Examples of barbarisms
Here are some very common barbarisms by way of example, with the corresponding clarification of what is the correct word:
- ‘You bought ‘ for you bought.
- ‘Guevo’ by egg
- ‘Inauguration’ by inauguration
- ‘Nadies’ by anyone
- ‘Picsa’ for pizza
- ‘Custion’ per issue
- ‘Interperie’ outdoors
- ‘You were’ because you went
- ‘ Both two ‘ for both
- ‘Jrito’ by fried
- ‘ He did it ‘ because he threw it out (he told him to leave)
- ‘Hebrew’ by Israeli (born in Israel)
- ‘Pour’ by pouring
- ‘Hindu’ by Indian (born in India)
- ‘Trumpet’ for tripping
- ‘Addition’ by addiction
- ‘ Except ‘ for except
- He is ‘lego’ in the matter (it means that he is not an expert in that subject, but is usually used when he wants to say the opposite)
- ‘Libido’ by libido
- ‘There were’ for there
Characteristics of barbarisms
The concept of barbarism usually has a pejorative nuance because, if we pay attention to its etymology, the barbarian has to do with the violent, the rustic or the neglected, and conveys the idea that barbarism will be used by those people included in the socio-cultural strata rather low, not endowed with language proficiency to identify the correct paths of language.
However, in many cases barbarisms do nothing more than follow the general rules of language and apply them to cases where arbitrarily it is not appropriate to do so, so that confusion is the most frequent outcome.
It is no accident that the barbarisms are:
- Typical mistakes of children . For example: I stumbled (instead of I tripped )
- Wrong verb conjugations . For example: I sabo (instead of I know) or Do not fall (rather than not you fall )
- Poorly constructed plurals. For example: My feet hurt (instead of my feet hurt )
- Certain adjectives gentilicios . In these cases, there is an additional problem, which is that the same locality name in its shortened version (for example: Santiago ) can refer to different cities ( S. del Estero, S. de Chile, S. de Compostela ), and these assume different gentilicios: santiagueño, santiaguino and santiaguense , respectively.
The other idea of barbarism has more to do with the essence of the term and corresponds to those words that are misused by the simple ignorance of their correct writing, pronunciation or meaning.

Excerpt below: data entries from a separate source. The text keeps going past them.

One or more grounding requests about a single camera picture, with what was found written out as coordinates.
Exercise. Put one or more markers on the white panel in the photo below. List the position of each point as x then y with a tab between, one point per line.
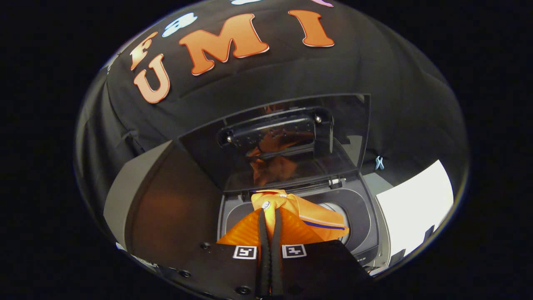
416	204

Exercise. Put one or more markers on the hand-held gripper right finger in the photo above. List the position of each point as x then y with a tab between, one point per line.
276	258

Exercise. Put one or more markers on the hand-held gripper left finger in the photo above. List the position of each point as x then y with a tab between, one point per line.
263	258

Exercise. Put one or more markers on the light blue clip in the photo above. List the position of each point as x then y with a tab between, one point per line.
379	162

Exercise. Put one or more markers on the black backdrop cloth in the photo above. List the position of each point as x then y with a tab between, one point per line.
374	83

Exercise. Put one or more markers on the dark washing machine lid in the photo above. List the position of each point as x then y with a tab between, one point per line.
200	158

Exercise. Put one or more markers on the orange yellow shirt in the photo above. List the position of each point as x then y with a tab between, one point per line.
308	212

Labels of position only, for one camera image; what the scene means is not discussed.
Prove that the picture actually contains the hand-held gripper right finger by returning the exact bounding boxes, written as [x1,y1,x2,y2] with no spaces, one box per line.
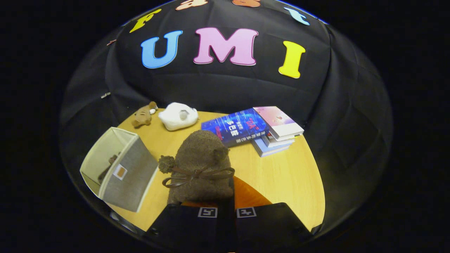
[229,176,313,252]

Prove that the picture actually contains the brown fuzzy shoe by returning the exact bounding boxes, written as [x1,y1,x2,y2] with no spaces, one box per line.
[98,153,120,183]
[158,130,235,205]

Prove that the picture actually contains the white book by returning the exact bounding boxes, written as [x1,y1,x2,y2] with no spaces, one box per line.
[262,132,296,148]

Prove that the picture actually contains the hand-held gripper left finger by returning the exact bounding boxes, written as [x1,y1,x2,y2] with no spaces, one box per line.
[146,201,232,252]

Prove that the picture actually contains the white plush toy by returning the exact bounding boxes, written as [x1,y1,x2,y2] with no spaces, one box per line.
[158,102,199,131]

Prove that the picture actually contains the grey fabric storage box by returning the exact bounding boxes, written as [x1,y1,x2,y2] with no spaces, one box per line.
[80,127,159,213]

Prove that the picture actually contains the light blue book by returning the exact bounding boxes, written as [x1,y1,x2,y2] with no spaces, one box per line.
[251,138,293,157]

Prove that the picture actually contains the pink book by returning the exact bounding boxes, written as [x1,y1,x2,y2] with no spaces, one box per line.
[253,106,304,141]

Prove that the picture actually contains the brown plush toy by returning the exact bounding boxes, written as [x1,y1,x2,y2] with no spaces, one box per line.
[132,102,158,128]

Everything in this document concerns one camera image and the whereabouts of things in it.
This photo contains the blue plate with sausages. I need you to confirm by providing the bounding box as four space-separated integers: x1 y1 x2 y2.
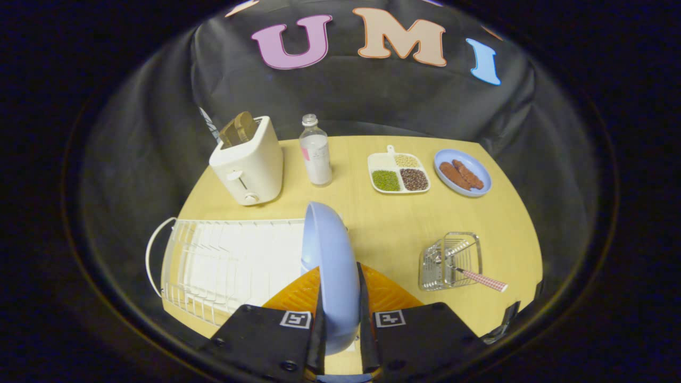
434 148 492 198

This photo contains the white wire dish rack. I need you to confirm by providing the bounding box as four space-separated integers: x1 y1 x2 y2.
146 217 308 327

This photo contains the black backdrop cloth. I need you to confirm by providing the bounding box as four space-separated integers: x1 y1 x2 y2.
80 0 602 341

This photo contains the spoon with checkered red handle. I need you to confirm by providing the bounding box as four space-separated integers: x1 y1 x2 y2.
435 253 508 293

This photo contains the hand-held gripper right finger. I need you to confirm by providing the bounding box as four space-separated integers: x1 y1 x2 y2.
358 263 486 374

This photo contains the brown toast slice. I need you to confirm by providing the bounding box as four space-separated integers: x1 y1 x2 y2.
219 111 258 148

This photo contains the metal wire basket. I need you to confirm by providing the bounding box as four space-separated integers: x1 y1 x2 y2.
418 232 483 292

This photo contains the clear bottle with white contents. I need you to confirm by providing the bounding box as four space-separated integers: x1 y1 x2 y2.
299 114 333 187

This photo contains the white divided tray with beans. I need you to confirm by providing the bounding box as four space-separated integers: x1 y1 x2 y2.
368 145 431 194

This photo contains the light blue plate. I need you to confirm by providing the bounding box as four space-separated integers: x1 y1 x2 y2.
300 202 361 356

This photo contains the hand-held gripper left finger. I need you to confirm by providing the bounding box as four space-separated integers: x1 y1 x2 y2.
200 266 326 377

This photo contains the brown sausage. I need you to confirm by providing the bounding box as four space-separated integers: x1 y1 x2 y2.
439 162 472 191
452 159 485 190

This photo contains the cream toaster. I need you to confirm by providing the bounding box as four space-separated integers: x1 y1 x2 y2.
209 116 284 206

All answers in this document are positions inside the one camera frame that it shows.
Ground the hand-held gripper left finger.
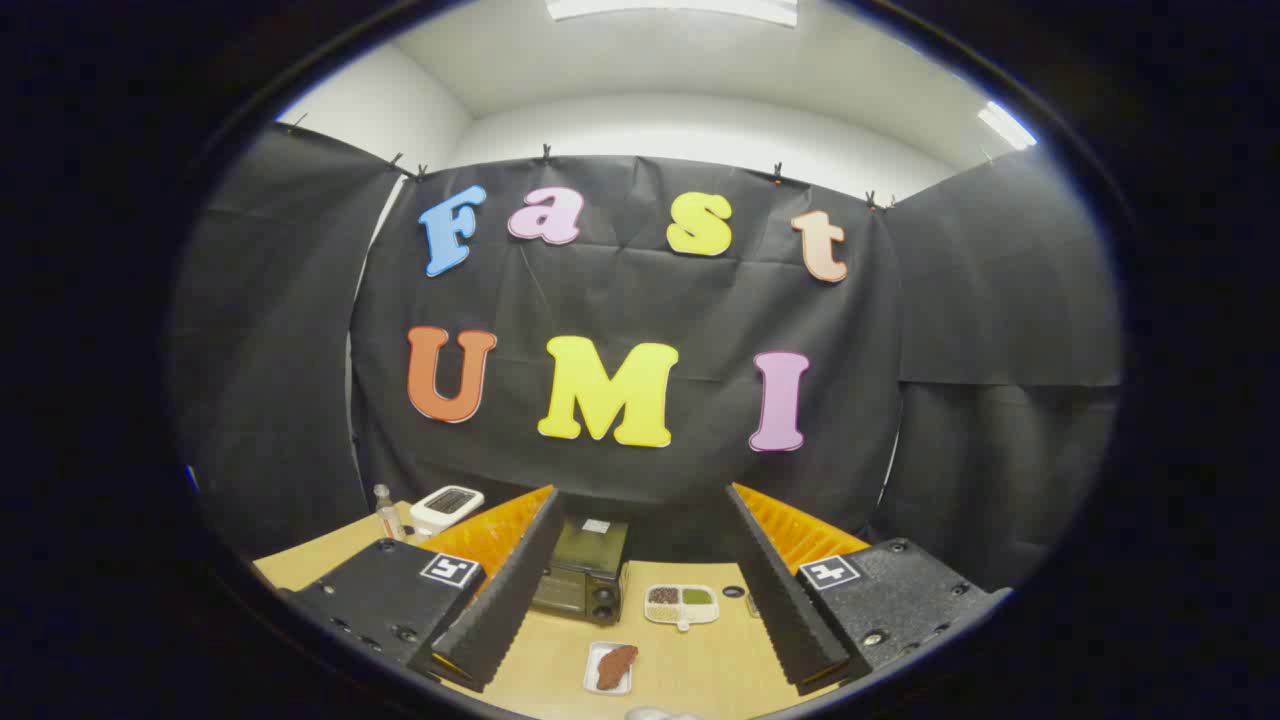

It is clear that the most immediate origin of these barbarisms is the intergenerational transmission of these mispronounced or misused words, which will then be repeated with the same error.
In some cases, barbarisms are more linked to the typical pronunciations of a certain region and the influence of other languages in multicultural societies, which adds one more factor in the determination of the typical error.